Bunları minik dimağların hoşuna gitmesi için yazmıyorum. Yazdıklarımda kendimi aşağıladığımı da düşünme. Senin idrak seviyene eğilmek adetim olmadığı için fikirlerimin zihnindeki tezahürü sana kendini bir bokmuşsun gibi hissettiriyor. Yanılıyorsun bu kibir de değil. Bu sapkın bir insanın, körü körüne inandığı bazı şeyler için küçük dağlara göz kırpması gibi bir şey de değil. Eğer öyle olsaydı yıllardır bunun gibi yerlerden bütün bildiklerimi kafanızın içindeki peltede bir titreşim olur ümidi ile ilan etmezdim. Yıllardır bir iki kişinin zihnine dokunurum belki diye hiçbir çıkar gözetmeden yazıyorum. Ama gördüm ki benim mütevazilik olarak gördüğüm ve her şeye rağmen uygulamaya çalıştığım o düşünce, senin gözünde bir “acizlik” belirtisi.
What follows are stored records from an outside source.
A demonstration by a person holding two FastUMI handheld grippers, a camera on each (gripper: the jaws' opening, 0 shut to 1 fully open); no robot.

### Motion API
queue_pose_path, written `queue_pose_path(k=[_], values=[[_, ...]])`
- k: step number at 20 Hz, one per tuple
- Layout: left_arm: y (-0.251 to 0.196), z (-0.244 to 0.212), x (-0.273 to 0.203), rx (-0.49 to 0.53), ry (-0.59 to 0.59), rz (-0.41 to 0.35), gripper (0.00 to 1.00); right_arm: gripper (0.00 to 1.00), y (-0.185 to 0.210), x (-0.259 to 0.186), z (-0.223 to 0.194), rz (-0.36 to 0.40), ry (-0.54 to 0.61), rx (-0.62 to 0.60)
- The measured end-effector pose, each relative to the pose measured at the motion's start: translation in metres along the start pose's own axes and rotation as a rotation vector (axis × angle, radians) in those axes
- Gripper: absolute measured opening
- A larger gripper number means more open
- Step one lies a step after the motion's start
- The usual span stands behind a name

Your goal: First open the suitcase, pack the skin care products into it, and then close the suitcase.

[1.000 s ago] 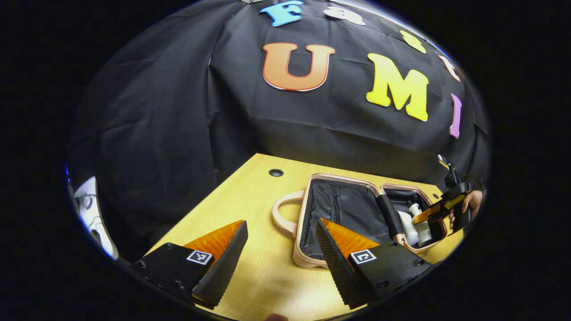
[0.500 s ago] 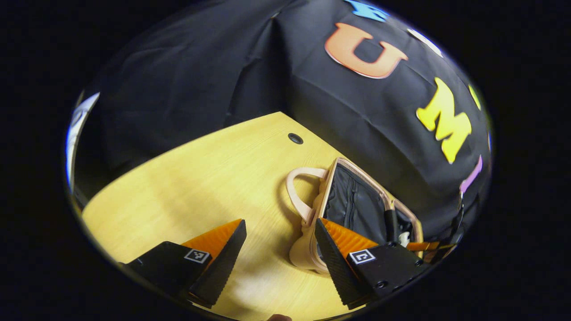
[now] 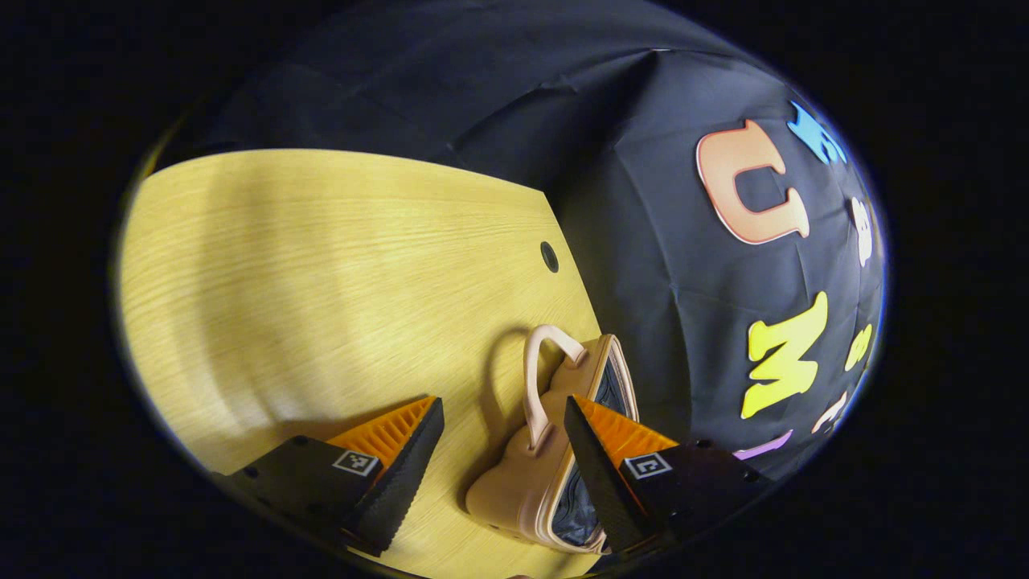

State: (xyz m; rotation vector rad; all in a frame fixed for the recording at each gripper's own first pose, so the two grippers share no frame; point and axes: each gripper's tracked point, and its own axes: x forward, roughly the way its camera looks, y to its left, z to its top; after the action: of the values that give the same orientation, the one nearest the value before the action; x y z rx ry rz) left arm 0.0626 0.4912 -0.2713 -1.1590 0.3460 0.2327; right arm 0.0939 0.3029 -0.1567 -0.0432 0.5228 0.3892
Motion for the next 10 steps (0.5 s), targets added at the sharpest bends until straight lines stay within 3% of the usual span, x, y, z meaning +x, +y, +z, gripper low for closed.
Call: queue_pose_path(k=[2,3,5,7,8,10], values=[[0.000,-0.001,0.015,-0.013,0.006,0.001,0.90,0.82,-0.012,-0.036,0.003,-0.036,-0.030,0.006],[-0.001,-0.003,0.020,-0.017,0.014,0.001,0.71,0.82,-0.019,-0.050,0.004,-0.054,-0.041,0.007],[-0.005,-0.008,0.026,-0.012,0.048,-0.007,0.84,0.82,-0.023,-0.077,0.006,-0.074,-0.059,0.052],[-0.008,-0.013,0.032,0.004,0.070,-0.010,0.80,0.82,-0.032,-0.100,0.005,-0.098,-0.076,0.104],[-0.013,-0.013,0.033,0.008,0.076,-0.019,0.65,0.82,-0.039,-0.111,0.005,-0.113,-0.088,0.114],[-0.012,-0.011,0.039,0.016,0.060,0.004,0.46,0.82,-0.057,-0.132,0.009,-0.151,-0.112,0.114]])
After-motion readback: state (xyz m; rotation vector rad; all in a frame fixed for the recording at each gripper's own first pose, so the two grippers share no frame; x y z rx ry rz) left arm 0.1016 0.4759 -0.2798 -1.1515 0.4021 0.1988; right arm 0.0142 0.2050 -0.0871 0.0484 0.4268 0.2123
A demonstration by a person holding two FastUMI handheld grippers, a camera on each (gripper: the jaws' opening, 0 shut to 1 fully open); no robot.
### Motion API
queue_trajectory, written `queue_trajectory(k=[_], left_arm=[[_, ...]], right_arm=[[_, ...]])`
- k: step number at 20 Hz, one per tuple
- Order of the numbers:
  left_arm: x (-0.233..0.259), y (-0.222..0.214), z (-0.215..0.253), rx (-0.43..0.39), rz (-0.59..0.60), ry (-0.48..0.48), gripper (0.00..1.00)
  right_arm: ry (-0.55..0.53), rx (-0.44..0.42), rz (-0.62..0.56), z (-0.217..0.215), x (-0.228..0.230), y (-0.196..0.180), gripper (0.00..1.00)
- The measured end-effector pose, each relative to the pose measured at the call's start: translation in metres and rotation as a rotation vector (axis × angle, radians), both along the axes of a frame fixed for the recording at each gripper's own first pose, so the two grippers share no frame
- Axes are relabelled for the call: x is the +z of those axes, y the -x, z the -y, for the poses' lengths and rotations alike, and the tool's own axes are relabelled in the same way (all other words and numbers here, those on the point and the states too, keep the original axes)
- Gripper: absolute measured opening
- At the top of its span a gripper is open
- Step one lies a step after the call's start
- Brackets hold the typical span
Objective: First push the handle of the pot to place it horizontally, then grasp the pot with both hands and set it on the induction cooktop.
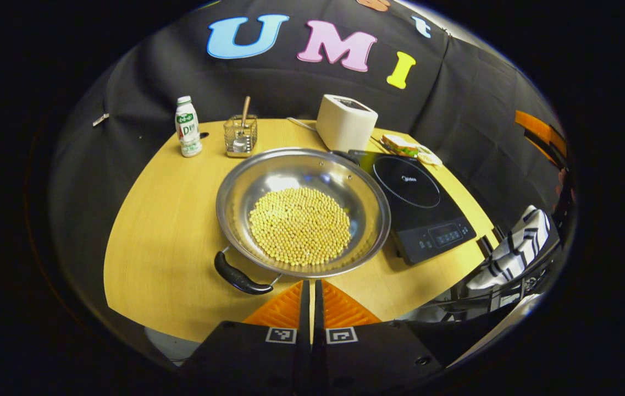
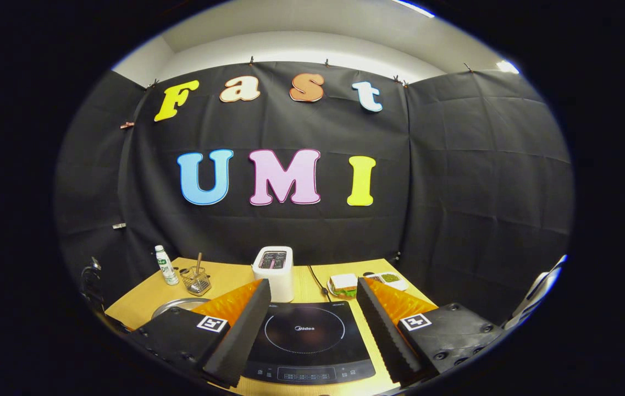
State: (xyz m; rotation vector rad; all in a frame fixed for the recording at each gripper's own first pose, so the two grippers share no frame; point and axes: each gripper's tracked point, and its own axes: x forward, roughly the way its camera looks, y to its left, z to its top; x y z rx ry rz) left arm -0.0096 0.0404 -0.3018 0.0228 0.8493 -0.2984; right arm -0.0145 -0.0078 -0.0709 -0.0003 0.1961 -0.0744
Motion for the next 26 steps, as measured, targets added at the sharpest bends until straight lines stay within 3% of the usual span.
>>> queue_trajectory(k=[3, 7, 17, 26], left_arm=[[-0.016, -0.001, -0.001, -0.038, -0.051, -0.033, 0.05], [-0.029, -0.008, -0.014, -0.027, -0.099, -0.070, 0.05], [-0.034, -0.018, -0.038, 0.052, -0.136, -0.054, 0.05], [-0.033, -0.034, -0.073, 0.177, -0.149, -0.005, 0.05]], right_arm=[[0.000, 0.002, -0.019, -0.002, -0.006, -0.001, 0.98], [0.015, 0.005, -0.023, -0.004, -0.007, -0.001, 0.98], [0.005, -0.014, -0.047, 0.003, -0.019, -0.005, 0.98], [0.002, -0.001, -0.054, -0.005, -0.021, -0.007, 0.98]])
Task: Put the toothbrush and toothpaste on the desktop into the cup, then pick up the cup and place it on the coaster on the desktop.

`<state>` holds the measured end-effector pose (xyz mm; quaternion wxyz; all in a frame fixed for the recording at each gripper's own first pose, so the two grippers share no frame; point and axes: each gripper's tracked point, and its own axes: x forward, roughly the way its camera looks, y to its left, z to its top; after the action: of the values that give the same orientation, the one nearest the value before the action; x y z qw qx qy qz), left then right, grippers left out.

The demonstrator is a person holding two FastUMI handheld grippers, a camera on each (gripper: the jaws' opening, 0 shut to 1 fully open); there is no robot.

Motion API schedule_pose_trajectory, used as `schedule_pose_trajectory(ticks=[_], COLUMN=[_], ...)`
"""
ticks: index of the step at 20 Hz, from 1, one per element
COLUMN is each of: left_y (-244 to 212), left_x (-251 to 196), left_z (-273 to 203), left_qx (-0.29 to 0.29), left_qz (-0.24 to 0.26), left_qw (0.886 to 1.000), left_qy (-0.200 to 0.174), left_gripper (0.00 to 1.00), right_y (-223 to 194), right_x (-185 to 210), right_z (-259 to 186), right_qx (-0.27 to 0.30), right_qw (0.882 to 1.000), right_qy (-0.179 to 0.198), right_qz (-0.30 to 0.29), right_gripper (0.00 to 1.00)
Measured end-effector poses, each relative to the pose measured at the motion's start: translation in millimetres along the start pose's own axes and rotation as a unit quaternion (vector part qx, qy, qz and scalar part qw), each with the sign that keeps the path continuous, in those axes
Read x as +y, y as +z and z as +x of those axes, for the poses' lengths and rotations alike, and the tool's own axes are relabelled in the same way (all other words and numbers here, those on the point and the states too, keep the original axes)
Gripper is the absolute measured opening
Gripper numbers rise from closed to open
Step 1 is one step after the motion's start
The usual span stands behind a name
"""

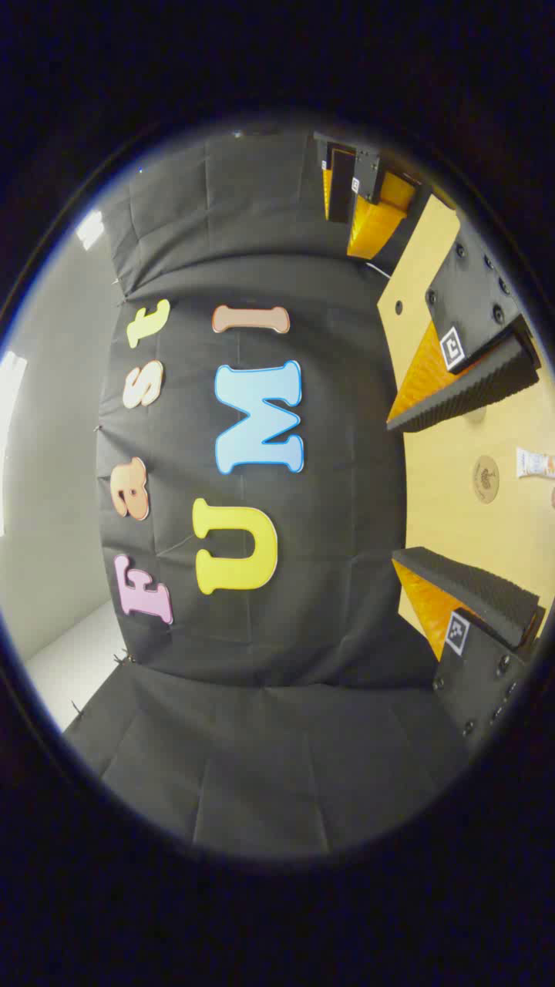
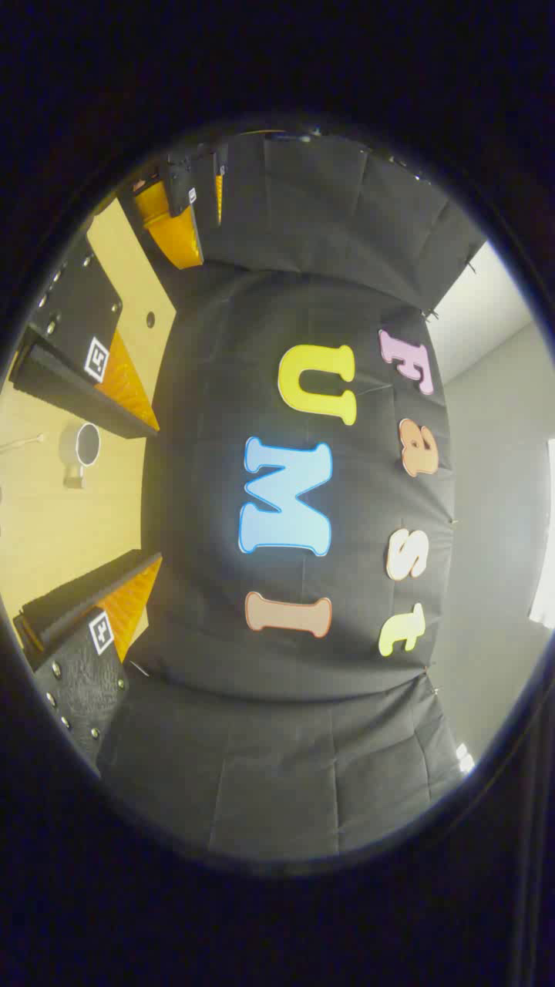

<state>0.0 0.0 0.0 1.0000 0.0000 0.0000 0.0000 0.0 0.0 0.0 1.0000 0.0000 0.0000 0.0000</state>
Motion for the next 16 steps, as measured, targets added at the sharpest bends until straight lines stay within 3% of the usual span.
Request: schedule_pose_trajectory(ticks=[10,16], left_y=[10,10], left_x=[0,2], left_z=[8,9], left_qx=[-0.012,-0.006], left_qz=[0.024,0.027], left_qw=[0.999,0.999], left_qy=[0.018,0.019], left_gripper=[0.97,0.97], right_y=[-6,-12], right_x=[6,-1], right_z=[13,17], right_qx=[0.014,0.022], right_qw=[0.999,0.999], right_qy=[0.033,0.028], right_qz=[0.008,0.016], right_gripper=[0.92,0.92])
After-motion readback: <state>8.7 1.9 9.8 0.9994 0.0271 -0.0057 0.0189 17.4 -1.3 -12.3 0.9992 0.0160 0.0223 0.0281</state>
Sen kırbacı elime alıp şakaklarına vurmadan adam olmayacaksın. Sana senin anladığın dilden konuşmam gerekiyormuş. Domuzun önüne atılan inci misali, ne söylediysem boka bulayıp bana tekrar attın ey psikopat cahil. Ben ne bilmediğimi de ne bildiğini de çok iyi biliyorum. Yapamadığım tek şey sana karşı susmak. Sana karşı çaresiz hissederek kendimi yedim bitirdim. O kadar ki senin insan olduğunu düşünüp, insanlığa karşı inancımı yitirdim. Sen bir primatsın yavrucuğum. İnan bunu söylerken içim çok rahat. Bunun farkına ilk vardığım zaman beni çok sarsmıştı ama artık boyumu aşan şu suyun kirliliği dahi umurumda değil. Ben, benim gibi düşünen değil; gerçekten düşünen birkaç kişi ile bütün varlığımı paylaşmaya hazırım. Ama sen ey homo saphiens seviyesindeki domalık maymun, seninle aynı dili hiçbir zaman konuşamayacağız. Bunu çok geç olsa da anladım.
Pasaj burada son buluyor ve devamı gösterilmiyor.